## EXERCISE AIM
Below are the entries; state how many of their lines contain the string "plastic", and nothing more.

## RECORDS FOR THE EXERCISE

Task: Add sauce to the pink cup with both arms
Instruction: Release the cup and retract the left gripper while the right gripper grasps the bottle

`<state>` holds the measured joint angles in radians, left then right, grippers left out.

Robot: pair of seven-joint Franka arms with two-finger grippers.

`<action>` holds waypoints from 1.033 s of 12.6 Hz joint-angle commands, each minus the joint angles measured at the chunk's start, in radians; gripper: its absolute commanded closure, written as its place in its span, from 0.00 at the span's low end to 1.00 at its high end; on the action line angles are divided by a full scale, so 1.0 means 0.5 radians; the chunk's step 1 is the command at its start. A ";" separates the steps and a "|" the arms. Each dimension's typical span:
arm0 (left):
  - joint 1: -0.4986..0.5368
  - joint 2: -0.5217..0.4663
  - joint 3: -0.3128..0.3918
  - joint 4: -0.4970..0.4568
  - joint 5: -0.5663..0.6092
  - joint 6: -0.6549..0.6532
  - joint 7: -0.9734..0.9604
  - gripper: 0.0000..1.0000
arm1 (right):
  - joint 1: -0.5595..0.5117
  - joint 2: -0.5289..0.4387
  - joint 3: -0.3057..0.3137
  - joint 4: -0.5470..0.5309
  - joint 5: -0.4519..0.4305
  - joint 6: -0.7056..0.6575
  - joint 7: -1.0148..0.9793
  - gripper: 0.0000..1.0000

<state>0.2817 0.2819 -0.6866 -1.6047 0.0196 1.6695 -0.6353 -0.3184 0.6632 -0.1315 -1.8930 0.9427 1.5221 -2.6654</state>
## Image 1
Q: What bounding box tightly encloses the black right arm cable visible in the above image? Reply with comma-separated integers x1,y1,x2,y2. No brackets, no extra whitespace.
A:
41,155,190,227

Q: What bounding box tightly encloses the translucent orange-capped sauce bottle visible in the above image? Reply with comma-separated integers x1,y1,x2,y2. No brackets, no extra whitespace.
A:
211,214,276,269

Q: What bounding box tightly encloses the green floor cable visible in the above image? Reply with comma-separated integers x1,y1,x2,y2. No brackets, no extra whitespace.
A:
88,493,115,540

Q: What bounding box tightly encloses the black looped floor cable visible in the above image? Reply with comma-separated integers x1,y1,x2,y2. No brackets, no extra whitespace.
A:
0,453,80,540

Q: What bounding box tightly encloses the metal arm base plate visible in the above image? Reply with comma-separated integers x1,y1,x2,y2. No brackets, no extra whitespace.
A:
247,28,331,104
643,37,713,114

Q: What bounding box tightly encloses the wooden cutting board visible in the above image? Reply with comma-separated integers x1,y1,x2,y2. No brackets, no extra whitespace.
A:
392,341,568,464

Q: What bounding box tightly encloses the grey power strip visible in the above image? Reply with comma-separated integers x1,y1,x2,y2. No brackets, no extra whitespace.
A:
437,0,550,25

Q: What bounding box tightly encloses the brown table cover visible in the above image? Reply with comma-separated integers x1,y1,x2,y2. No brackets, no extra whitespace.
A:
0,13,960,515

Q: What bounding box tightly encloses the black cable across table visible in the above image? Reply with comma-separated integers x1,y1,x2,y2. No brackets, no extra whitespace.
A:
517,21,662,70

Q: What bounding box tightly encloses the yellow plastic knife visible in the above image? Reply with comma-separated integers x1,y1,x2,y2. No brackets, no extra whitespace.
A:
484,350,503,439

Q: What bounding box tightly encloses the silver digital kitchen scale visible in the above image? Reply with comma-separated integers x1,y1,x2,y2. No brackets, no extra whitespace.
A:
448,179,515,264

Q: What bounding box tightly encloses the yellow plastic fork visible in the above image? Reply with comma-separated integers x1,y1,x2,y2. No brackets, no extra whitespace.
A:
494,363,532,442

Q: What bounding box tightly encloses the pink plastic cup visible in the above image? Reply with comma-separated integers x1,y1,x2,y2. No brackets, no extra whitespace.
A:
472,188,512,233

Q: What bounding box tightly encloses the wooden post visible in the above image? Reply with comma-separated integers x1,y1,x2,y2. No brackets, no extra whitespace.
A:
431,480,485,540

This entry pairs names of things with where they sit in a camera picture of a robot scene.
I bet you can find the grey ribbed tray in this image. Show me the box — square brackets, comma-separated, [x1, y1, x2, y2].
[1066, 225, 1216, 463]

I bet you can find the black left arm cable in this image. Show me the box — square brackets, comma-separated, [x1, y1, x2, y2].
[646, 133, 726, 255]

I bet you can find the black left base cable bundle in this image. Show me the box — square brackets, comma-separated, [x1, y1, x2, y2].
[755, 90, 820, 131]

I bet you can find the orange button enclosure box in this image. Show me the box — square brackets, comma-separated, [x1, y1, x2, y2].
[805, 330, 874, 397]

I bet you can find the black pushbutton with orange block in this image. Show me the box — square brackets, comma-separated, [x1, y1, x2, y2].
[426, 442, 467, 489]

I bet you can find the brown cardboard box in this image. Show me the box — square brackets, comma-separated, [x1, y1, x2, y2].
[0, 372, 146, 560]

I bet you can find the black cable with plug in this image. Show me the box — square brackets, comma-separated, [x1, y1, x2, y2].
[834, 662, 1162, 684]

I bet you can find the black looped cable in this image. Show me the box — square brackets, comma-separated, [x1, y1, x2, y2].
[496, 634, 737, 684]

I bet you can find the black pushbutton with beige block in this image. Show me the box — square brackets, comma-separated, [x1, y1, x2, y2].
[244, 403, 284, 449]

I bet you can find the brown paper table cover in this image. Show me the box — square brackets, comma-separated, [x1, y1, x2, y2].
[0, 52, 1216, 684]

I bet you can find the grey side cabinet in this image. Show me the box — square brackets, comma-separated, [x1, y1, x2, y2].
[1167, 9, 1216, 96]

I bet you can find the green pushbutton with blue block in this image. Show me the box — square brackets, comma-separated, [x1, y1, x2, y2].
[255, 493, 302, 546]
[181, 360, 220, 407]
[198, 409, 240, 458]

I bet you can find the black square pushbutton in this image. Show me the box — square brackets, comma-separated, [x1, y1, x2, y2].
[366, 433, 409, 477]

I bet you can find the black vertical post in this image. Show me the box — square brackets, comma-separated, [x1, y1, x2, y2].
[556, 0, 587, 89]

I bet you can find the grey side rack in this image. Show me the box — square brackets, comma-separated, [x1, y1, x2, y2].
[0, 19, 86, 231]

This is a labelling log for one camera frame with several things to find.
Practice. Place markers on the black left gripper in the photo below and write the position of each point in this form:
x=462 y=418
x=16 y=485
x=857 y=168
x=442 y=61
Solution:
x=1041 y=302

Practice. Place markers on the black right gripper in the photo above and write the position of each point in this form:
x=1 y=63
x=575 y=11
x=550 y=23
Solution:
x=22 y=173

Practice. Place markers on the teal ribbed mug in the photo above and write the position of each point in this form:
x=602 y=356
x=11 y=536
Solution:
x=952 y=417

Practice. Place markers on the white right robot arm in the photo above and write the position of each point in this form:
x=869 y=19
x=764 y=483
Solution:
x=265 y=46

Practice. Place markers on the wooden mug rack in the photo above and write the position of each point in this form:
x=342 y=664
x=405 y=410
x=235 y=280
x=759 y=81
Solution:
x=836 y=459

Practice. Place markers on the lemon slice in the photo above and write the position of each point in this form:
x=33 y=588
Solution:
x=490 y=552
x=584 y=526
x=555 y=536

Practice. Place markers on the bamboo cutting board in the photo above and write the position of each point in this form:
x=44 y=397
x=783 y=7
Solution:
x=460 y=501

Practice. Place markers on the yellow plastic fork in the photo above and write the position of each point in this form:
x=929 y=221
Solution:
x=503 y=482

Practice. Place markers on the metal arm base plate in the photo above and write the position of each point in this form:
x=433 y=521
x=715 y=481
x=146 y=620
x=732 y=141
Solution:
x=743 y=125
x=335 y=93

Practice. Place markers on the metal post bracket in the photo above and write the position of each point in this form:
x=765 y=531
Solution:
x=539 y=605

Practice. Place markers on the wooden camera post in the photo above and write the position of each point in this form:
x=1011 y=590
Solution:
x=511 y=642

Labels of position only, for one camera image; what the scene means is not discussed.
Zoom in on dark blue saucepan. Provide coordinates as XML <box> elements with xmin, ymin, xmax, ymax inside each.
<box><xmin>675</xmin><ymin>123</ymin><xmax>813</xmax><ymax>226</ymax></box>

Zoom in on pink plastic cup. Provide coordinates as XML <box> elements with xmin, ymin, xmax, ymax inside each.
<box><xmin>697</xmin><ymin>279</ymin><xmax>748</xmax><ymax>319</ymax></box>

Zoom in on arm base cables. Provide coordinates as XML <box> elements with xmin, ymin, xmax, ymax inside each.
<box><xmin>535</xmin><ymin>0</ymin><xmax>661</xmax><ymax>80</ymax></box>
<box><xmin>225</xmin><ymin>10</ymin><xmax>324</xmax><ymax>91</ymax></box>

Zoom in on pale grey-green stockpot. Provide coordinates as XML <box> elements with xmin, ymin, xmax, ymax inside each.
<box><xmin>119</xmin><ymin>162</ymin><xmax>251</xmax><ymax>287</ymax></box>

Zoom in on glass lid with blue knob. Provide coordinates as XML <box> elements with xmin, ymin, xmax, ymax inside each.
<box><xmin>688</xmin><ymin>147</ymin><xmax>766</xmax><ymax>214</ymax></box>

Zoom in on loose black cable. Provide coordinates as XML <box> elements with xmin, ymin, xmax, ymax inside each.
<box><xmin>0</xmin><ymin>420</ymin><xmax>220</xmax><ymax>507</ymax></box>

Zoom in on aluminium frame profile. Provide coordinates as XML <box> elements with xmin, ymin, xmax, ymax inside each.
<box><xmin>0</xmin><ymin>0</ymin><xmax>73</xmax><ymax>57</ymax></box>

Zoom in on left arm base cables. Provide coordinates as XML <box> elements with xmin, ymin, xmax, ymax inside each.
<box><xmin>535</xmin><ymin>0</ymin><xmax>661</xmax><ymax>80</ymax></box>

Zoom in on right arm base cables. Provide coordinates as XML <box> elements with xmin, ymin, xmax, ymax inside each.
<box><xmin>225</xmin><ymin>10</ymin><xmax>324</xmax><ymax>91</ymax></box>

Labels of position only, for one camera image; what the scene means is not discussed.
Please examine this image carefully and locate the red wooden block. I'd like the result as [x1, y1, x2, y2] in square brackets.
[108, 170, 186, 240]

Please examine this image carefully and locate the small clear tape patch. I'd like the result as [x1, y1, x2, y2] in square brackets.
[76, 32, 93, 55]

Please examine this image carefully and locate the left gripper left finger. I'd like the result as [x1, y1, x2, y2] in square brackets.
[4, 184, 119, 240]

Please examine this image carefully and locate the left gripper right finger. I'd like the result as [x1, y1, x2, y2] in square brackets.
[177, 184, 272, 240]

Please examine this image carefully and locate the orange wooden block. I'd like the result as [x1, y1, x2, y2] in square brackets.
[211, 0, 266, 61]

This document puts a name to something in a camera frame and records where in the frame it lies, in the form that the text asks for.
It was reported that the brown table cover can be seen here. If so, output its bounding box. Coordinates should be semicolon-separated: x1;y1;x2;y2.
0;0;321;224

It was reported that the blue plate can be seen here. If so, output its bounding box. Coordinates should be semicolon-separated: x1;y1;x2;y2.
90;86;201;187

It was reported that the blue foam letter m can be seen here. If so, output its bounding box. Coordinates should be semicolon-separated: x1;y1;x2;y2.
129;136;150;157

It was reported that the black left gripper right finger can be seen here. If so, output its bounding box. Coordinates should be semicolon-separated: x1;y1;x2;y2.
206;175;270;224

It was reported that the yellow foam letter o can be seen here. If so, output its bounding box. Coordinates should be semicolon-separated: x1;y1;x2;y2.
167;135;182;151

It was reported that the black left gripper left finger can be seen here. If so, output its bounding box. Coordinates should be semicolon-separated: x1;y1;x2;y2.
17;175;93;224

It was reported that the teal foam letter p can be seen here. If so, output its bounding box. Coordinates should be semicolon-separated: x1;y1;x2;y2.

## RESPONSE TO THIS TASK
5